We had arrived early so we could be close to the kerb at Moorabool Street, outside the newsagency. Mum was anxious, how was I to know my baby sister Elizabeth had died in the hospital two months before? It was Mum’s first outing since. She held my hand tight on one side and my brother’s hand on the other.
And there he was, the strongest, tallest, bravest man I ever knew marching along the street in his best black suit, under the shadow of the 9th Division banner. His green felt hat was at a jaunty angle, his medals a blaze of courage across his chest. I swallowed hard, surprised and thrilled. ‘Daddie’ I yelled as he found me in the crowd. And for a moment he stopped staring ahead and looked at me and smiled the softest smile. ‘Daddie,’ I called again and he waved and waved again, his sweet smile, ear to ear, then he proudly looked forward and caught himself back up into the rhythm of the march.

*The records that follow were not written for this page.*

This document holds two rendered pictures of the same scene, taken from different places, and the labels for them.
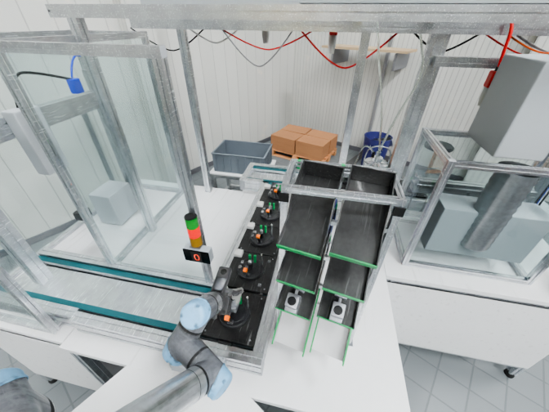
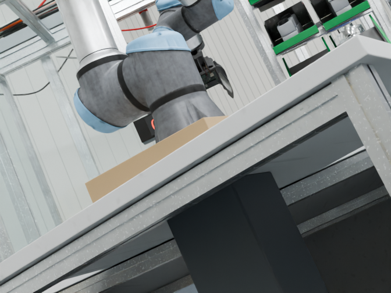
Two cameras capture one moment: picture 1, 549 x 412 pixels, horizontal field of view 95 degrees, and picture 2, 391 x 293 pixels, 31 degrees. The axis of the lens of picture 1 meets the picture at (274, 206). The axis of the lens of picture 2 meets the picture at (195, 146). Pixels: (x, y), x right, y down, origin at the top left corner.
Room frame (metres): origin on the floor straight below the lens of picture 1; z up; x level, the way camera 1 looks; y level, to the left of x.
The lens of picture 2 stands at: (-1.22, 0.56, 0.63)
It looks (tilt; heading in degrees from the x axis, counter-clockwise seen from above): 13 degrees up; 351
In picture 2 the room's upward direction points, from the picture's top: 25 degrees counter-clockwise
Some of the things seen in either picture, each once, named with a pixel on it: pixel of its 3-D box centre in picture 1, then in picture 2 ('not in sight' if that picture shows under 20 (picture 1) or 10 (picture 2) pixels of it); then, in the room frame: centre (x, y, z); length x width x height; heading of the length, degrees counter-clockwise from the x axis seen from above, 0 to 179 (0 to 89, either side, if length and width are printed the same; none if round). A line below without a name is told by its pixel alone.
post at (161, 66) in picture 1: (191, 202); (127, 56); (0.82, 0.33, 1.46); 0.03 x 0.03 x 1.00; 79
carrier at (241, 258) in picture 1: (250, 264); not in sight; (0.88, 0.12, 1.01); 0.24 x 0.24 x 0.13; 79
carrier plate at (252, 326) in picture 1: (234, 315); not in sight; (0.63, 0.17, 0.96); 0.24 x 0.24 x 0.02; 79
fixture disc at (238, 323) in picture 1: (234, 312); not in sight; (0.63, 0.17, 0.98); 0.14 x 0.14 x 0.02
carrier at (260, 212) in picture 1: (270, 209); not in sight; (1.36, 0.03, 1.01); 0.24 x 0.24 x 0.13; 79
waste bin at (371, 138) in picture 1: (376, 150); not in sight; (4.01, -1.71, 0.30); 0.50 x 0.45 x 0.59; 50
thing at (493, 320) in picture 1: (440, 288); not in sight; (1.17, -1.27, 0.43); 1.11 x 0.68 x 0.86; 79
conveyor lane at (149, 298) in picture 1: (180, 304); not in sight; (0.72, 0.46, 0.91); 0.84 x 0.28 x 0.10; 79
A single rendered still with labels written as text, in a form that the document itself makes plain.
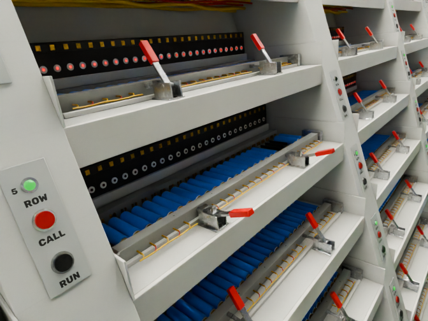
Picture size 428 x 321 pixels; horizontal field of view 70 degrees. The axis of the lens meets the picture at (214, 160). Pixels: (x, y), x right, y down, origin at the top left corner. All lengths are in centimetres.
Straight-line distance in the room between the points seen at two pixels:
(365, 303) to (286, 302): 33
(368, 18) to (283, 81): 90
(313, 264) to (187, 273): 34
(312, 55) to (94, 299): 67
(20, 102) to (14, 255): 14
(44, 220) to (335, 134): 66
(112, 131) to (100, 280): 16
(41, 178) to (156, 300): 19
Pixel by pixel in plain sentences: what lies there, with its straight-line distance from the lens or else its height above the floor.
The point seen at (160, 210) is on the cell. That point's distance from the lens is 48.
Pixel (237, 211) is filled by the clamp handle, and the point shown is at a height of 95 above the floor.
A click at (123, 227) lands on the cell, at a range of 46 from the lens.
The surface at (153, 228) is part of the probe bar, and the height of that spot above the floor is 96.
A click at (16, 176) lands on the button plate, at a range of 32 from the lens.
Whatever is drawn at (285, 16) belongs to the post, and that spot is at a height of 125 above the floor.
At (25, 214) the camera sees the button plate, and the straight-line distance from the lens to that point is 32.
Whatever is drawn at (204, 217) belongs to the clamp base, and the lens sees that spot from 45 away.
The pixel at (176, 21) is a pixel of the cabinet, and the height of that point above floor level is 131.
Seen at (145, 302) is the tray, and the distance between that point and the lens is 38.
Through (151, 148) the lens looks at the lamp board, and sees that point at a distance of 56.
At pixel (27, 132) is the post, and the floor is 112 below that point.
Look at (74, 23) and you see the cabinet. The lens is 63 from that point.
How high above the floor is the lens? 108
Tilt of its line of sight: 7 degrees down
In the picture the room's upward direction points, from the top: 19 degrees counter-clockwise
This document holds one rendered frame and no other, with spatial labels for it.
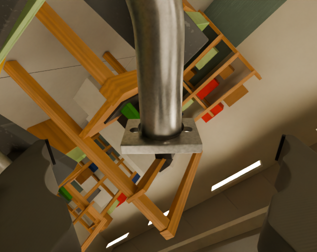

Years gone and here I was on the street yelling, ‘Daddie’ again and I was proud, proud the way I was at three, not knowing why I was so proud. Was it because he was a soldier and fought for his country at the tender age of nineteen? Was it because he was from the generation who didn’t count the cost? Was it because he was my Dad?
I was three again and proud again, because he had weathered so many storms, not just the one from 1939–1945. He had weathered coming home from war and the battle of losing two daughters soon after birth. The battle of the world changing so much in 85 years. The battle of having his two living children deifying him and the Anzac sprit as teenagers, yet marching in every anti Vietnam War Rally we could. The battle of losing his sweetheart, and the great battle to stay alive over the past year.
There he was, sitting proudly in the Jeep, not marching on his legs but in his heart and spirit, marching for his life.